[PATCH RESEND 12/12] xl: numa-sched: enable specifying node-affinity in VM config file

xen-devel.lists.xenproject.org archive mirror
 help / color / mirror / Atom feed

From: Dario Faggioli <dario.faggioli@citrix.com>
To: xen-devel@lists.xen.org
Cc: Marcus Granado <Marcus.Granado@eu.citrix.com>,
	Keir Fraser <keir@xen.org>,
	Ian Campbell <Ian.Campbell@citrix.com>,
	Li Yechen <lccycc123@gmail.com>,
	George Dunlap <george.dunlap@eu.citrix.com>,
	Andrew Cooper <Andrew.Cooper3@citrix.com>,
	Juergen Gross <juergen.gross@ts.fujitsu.com>,
	Ian Jackson <Ian.Jackson@eu.citrix.com>,
	Jan Beulich <JBeulich@suse.com>,
	Justin Weaver <jtweaver@hawaii.edu>,
	Daniel De Graaf <dgdegra@tycho.nsa.gov>,
	Matt Wilson <msw@amazon.com>,
	Elena Ufimtseva <ufimtseva@gmail.com>
Subject: [PATCH RESEND 12/12] xl: numa-sched: enable specifying node-affinity in VM config file
Date: Tue, 05 Nov 2013 15:36:17 +0100	[thread overview]
Message-ID: <20131105143617.30446.53267.stgit@Solace> (raw)
In-Reply-To: <20131105142844.30446.78671.stgit@Solace>

in a similar way to how it is possible to specify vcpu-affinity.
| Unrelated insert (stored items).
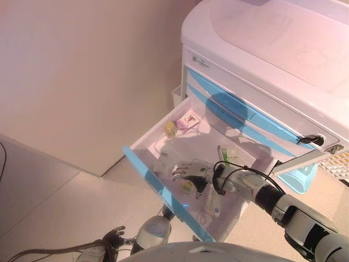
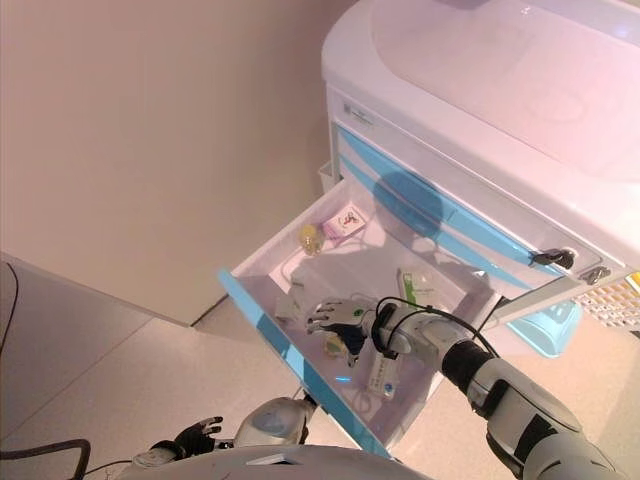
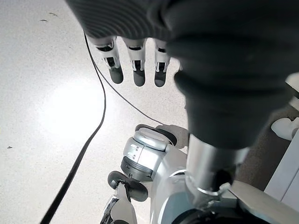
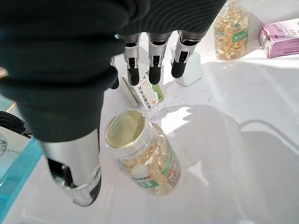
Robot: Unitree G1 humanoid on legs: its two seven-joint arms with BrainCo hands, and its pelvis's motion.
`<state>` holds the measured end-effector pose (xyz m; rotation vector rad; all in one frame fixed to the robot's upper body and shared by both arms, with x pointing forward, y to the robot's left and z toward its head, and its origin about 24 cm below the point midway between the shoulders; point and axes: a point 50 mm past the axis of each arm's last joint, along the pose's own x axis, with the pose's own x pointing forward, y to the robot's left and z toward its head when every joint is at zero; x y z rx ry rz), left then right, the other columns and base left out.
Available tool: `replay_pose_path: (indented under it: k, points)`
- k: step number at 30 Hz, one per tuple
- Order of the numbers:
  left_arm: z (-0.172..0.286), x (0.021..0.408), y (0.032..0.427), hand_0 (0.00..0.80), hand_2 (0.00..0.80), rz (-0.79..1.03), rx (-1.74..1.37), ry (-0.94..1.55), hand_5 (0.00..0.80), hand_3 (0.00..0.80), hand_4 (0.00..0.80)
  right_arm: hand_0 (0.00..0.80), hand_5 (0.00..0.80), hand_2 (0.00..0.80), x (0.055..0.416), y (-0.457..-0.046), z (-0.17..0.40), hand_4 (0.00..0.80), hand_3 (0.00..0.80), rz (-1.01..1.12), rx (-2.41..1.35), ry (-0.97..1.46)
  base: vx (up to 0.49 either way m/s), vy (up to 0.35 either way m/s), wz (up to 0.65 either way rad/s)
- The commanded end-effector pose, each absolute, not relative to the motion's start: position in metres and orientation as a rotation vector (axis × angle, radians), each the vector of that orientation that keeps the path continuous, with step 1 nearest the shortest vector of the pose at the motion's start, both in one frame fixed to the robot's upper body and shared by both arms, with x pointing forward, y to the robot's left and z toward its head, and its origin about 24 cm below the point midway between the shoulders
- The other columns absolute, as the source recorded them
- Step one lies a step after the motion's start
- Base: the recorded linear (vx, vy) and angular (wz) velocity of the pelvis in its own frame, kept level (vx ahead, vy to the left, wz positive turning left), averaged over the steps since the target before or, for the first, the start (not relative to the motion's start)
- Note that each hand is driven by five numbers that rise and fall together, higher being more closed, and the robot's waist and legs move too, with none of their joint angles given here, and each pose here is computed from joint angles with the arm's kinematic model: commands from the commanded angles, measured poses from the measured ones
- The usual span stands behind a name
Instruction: Open the drawer and pick up the medicine
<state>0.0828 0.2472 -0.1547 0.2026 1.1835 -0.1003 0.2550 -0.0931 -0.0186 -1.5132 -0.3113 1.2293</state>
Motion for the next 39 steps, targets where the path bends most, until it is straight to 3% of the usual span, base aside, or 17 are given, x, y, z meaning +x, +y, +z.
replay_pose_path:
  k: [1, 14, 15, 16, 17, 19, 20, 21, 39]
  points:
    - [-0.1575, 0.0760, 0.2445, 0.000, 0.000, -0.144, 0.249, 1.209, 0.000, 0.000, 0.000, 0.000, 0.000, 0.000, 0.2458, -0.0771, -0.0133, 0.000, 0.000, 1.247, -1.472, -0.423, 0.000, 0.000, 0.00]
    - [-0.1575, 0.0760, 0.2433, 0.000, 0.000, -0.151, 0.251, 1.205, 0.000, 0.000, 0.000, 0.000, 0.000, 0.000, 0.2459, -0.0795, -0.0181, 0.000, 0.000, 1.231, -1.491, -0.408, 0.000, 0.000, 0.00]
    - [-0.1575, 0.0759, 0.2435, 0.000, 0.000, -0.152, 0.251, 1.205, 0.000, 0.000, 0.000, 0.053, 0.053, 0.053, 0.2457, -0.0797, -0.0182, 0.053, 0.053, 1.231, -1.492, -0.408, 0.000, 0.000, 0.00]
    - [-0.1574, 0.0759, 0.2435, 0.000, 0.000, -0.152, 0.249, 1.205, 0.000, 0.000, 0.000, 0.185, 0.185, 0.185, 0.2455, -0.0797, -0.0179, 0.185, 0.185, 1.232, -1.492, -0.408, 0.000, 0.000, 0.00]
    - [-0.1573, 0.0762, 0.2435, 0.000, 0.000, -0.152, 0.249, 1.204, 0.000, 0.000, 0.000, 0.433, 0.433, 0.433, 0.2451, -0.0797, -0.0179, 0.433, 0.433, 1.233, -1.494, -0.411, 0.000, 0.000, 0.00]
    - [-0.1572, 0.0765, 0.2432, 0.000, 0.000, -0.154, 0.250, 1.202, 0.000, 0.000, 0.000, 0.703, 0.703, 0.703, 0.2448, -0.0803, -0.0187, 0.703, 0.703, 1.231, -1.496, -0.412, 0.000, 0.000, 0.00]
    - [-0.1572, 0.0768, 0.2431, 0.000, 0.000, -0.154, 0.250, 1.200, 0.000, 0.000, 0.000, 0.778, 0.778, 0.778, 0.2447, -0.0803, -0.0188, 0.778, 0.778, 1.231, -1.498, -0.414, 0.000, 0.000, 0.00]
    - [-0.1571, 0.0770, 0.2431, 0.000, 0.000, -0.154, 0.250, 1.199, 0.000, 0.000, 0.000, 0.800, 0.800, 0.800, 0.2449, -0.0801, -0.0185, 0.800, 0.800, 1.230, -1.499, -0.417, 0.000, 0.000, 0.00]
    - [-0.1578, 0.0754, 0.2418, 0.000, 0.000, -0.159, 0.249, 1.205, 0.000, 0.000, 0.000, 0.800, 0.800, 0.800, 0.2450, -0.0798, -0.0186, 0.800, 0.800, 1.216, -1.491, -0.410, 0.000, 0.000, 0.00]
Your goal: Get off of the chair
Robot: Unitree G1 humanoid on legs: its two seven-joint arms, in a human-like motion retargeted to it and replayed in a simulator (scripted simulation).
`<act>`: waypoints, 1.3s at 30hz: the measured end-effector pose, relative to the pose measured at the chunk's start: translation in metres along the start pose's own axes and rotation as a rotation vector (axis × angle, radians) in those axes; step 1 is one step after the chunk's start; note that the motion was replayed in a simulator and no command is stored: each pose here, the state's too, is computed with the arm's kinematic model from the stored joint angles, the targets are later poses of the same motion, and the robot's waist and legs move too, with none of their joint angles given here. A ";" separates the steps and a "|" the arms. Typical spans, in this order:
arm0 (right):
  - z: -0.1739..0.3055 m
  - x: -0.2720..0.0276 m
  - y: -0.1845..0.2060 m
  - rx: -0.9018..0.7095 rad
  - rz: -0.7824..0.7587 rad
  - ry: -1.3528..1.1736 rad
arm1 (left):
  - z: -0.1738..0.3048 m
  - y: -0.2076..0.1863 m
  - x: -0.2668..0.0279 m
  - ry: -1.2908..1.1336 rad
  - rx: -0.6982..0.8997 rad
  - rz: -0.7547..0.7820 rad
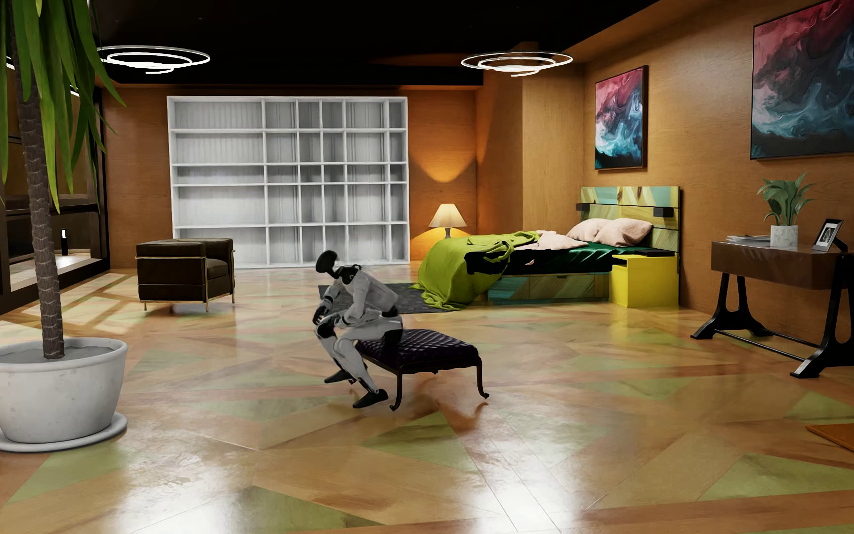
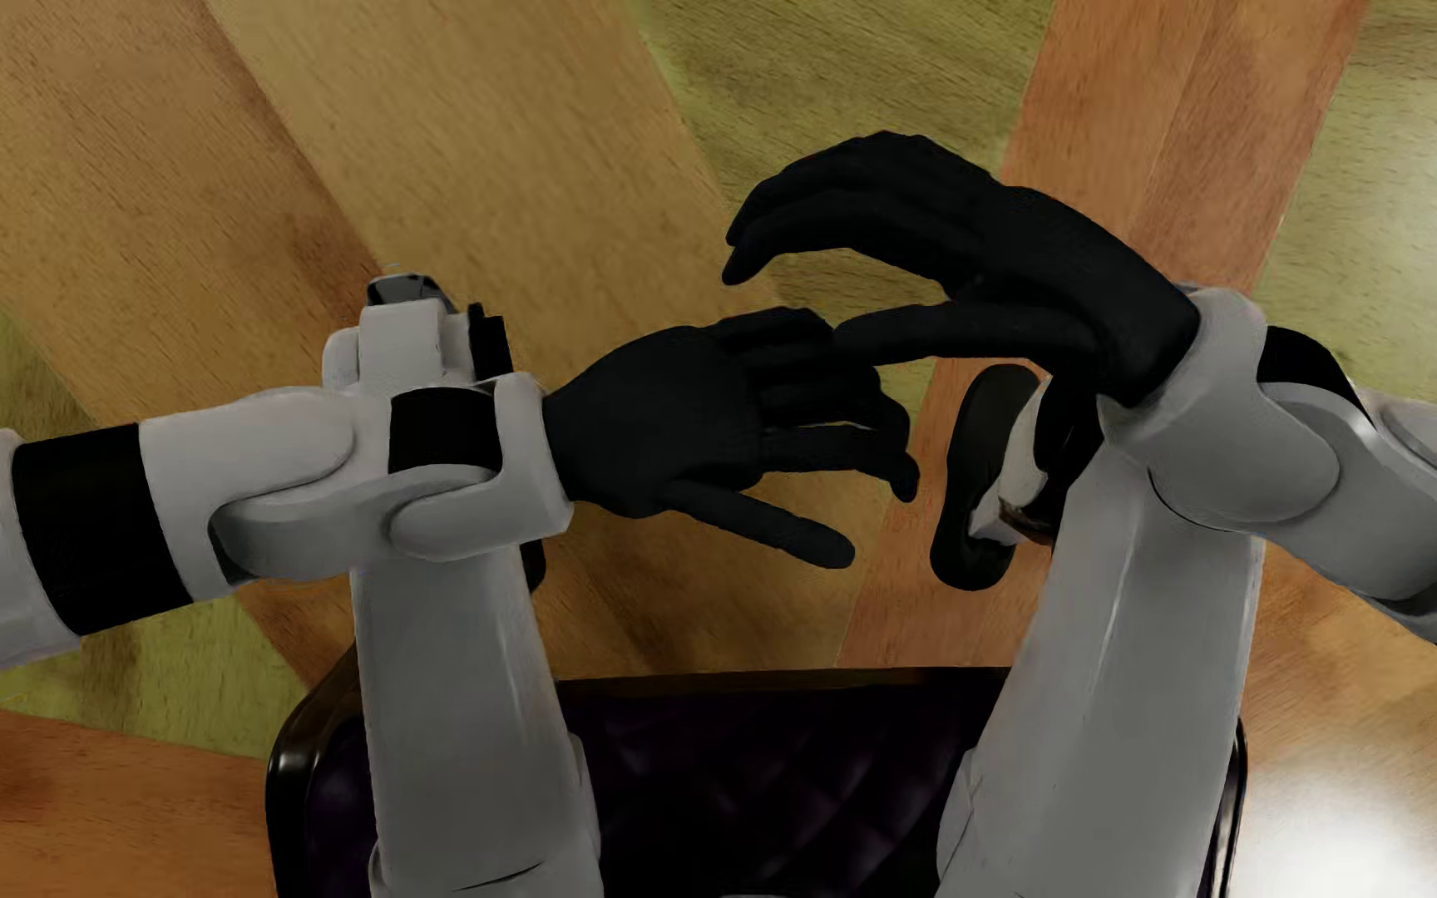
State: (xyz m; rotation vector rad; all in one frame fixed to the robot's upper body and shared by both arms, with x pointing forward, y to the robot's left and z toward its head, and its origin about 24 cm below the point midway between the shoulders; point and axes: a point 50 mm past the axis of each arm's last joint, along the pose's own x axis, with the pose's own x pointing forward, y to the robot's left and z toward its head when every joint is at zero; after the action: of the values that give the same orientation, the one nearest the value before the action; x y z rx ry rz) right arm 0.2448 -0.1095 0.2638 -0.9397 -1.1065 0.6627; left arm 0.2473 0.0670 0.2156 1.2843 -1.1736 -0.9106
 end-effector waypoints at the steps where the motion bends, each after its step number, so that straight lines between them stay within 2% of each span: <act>1: 0.007 0.015 -0.001 -0.013 0.023 -0.075 | 0.004 0.005 0.007 -0.055 0.021 -0.010; 3: 0.017 0.030 0.003 -0.025 0.080 -0.156 | 0.007 0.006 0.014 -0.100 0.037 0.003; 6: 0.001 0.036 0.015 -0.022 0.071 -0.107 | -0.008 -0.003 0.019 -0.037 0.045 0.034; 8: -0.027 0.033 0.033 -0.018 0.095 0.011 | -0.029 -0.023 0.020 0.068 0.025 0.009; 11: -0.078 0.023 0.081 0.011 0.231 0.255 | -0.064 -0.075 0.017 0.282 -0.055 -0.104; 14: -0.118 -0.007 0.157 0.134 0.467 0.545 | -0.077 -0.153 0.004 0.505 -0.258 -0.342; 16: -0.118 -0.037 0.215 0.256 0.664 0.715 | -0.061 -0.201 -0.009 0.588 -0.426 -0.553; 18: -0.104 -0.070 0.257 0.426 0.776 0.863 | -0.046 -0.241 -0.041 0.827 -0.705 -0.580; 20: -0.089 -0.112 0.281 0.612 0.743 1.024 | -0.023 -0.266 -0.071 0.974 -0.923 -0.533; 23: -0.066 -0.186 0.296 0.835 0.584 1.312 | 0.005 -0.278 -0.111 1.078 -1.083 -0.451; 27: -0.030 -0.255 0.305 0.937 0.454 1.566 | 0.036 -0.290 -0.175 1.326 -1.204 -0.340; 29: -0.008 -0.285 0.312 0.979 0.474 1.704 | 0.064 -0.306 -0.210 1.559 -1.278 -0.325; 32: 0.018 -0.308 0.321 1.040 0.550 1.831 | 0.105 -0.321 -0.246 1.776 -1.330 -0.474; 35: 0.034 -0.319 0.325 1.079 0.552 1.887 | 0.129 -0.324 -0.260 1.767 -1.366 -0.631; 39: 0.032 -0.308 0.328 1.104 0.547 1.813 | 0.129 -0.319 -0.262 1.723 -1.393 -0.597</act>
State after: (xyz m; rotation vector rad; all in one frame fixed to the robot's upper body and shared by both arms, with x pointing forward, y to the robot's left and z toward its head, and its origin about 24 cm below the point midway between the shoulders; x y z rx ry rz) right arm 0.1139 -0.2037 -0.1575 -0.4467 1.0986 0.4342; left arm 0.1034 0.2566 -0.1456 0.6439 1.1213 -0.4170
Manual page is updated accordingly.

Signed-off-by: Dario Faggioli <dario.faggioli@citrix.com>
---
 docs/man/xl.cfg.pod.5     |   70 +++++++++++++++++++++++++++++++++------
 tools/libxl/libxl_dom.c   |   18 ++++++----
 tools/libxl/libxl_numa.c  |   14 +-------
 tools/libxl/libxl_utils.h |   12 ++++++-
 tools/libxl/xl_cmdimpl.c  |   80 ++++++++++++++++++++++++++++++++++++++++++++-
 5 files changed, 159 insertions(+), 35 deletions(-)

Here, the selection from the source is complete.